#### What you should do
Each line in the listing below needs to be transcribed exactly.

#### Recorded information

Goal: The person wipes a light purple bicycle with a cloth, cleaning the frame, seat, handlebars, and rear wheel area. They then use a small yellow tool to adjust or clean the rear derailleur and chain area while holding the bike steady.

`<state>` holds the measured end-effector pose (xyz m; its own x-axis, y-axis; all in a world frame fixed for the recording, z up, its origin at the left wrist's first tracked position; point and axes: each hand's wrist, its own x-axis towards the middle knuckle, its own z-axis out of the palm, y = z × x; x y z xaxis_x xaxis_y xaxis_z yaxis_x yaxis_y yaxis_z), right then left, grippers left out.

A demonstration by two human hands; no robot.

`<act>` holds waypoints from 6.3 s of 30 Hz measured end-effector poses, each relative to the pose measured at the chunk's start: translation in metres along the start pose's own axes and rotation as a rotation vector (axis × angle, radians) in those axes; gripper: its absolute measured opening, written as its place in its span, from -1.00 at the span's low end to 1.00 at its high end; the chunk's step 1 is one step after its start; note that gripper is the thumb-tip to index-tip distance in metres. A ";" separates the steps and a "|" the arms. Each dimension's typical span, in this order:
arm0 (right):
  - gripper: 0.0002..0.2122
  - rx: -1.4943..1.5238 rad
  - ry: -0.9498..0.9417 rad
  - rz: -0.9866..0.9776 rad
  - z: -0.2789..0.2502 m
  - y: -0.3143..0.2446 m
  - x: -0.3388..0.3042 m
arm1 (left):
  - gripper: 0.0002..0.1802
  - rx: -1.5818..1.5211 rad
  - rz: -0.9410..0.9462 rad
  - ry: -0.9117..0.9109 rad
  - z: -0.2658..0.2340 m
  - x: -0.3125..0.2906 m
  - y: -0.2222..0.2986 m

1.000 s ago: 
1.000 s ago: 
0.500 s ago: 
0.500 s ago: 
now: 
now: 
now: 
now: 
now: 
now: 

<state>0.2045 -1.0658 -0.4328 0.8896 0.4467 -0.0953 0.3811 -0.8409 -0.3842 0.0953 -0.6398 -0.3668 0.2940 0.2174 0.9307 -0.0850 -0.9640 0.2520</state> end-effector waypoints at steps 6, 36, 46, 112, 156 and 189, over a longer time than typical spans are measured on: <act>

#### Exercise result
Goal: The person wipes a light purple bicycle with a cloth, cleaning the frame, seat, handlebars, and rear wheel area. They then use a small yellow tool to adjust or clean the rear derailleur and chain area while holding the bike steady.

`<state>` holds the measured end-effector pose (xyz m; its own x-axis, y-axis; all in a world frame fixed for the recording, z up, its origin at the left wrist's first tracked position; point and axes: each hand's wrist, its own x-axis towards the middle knuckle, its own z-axis out of the palm, y = z × x; x y z xaxis_x xaxis_y xaxis_z yaxis_x yaxis_y yaxis_z), right then left, grippers left out.

A demonstration by two human hands; no robot.

`<act>` holds waypoints from 6.3 s of 30 Hz measured end-effector poses, each relative to the pose measured at the chunk's start: translation in metres along the start pose's own axes and rotation as a rotation vector (axis × angle, radians) in those axes; gripper: its absolute measured opening, written as its place in its span, from -1.00 at the span's low end to 1.00 at its high end; the chunk's step 1 is one step after its start; note that gripper is the thumb-tip to index-tip distance in metres. A ";" separates the steps and a "|" the arms. Each dimension's typical span, in this order:
arm0 (right):
  - gripper: 0.0002..0.2122
  - rx: -1.4943..1.5238 rad
  - ry: -0.9498..0.9417 rad
  - rz: -0.9866..0.9776 rad
  - z: -0.2789..0.2502 m
  - y: -0.3143..0.2446 m
  - x: -0.3388..0.3042 m
arm1 (left):
  - gripper: 0.0002..0.1802
  - rx: -1.5818..1.5211 rad
  - rz: -0.9410..0.9462 rad
  - ry: -0.9117..0.9109 rad
  - z: -0.2658..0.2340 m
  - x: -0.3125..0.2906 m
  - y: -0.2222..0.2986 m

1.000 s ago: 
1.000 s ago: 
0.500 s ago: 
0.500 s ago: 
now: 
now: 
now: 
now: 
now: 
now: 

<state>0.2045 -1.0658 -0.4328 0.8896 0.4467 -0.0953 0.3811 -0.8409 -0.3842 0.0953 -0.6398 -0.3668 0.2940 0.2174 0.9307 -0.0850 -0.9640 0.2520</state> end-effector waypoints at steps 6, 36, 46, 112, 156 and 189, over a longer time than typical spans are measured on: <act>

The answer is complete.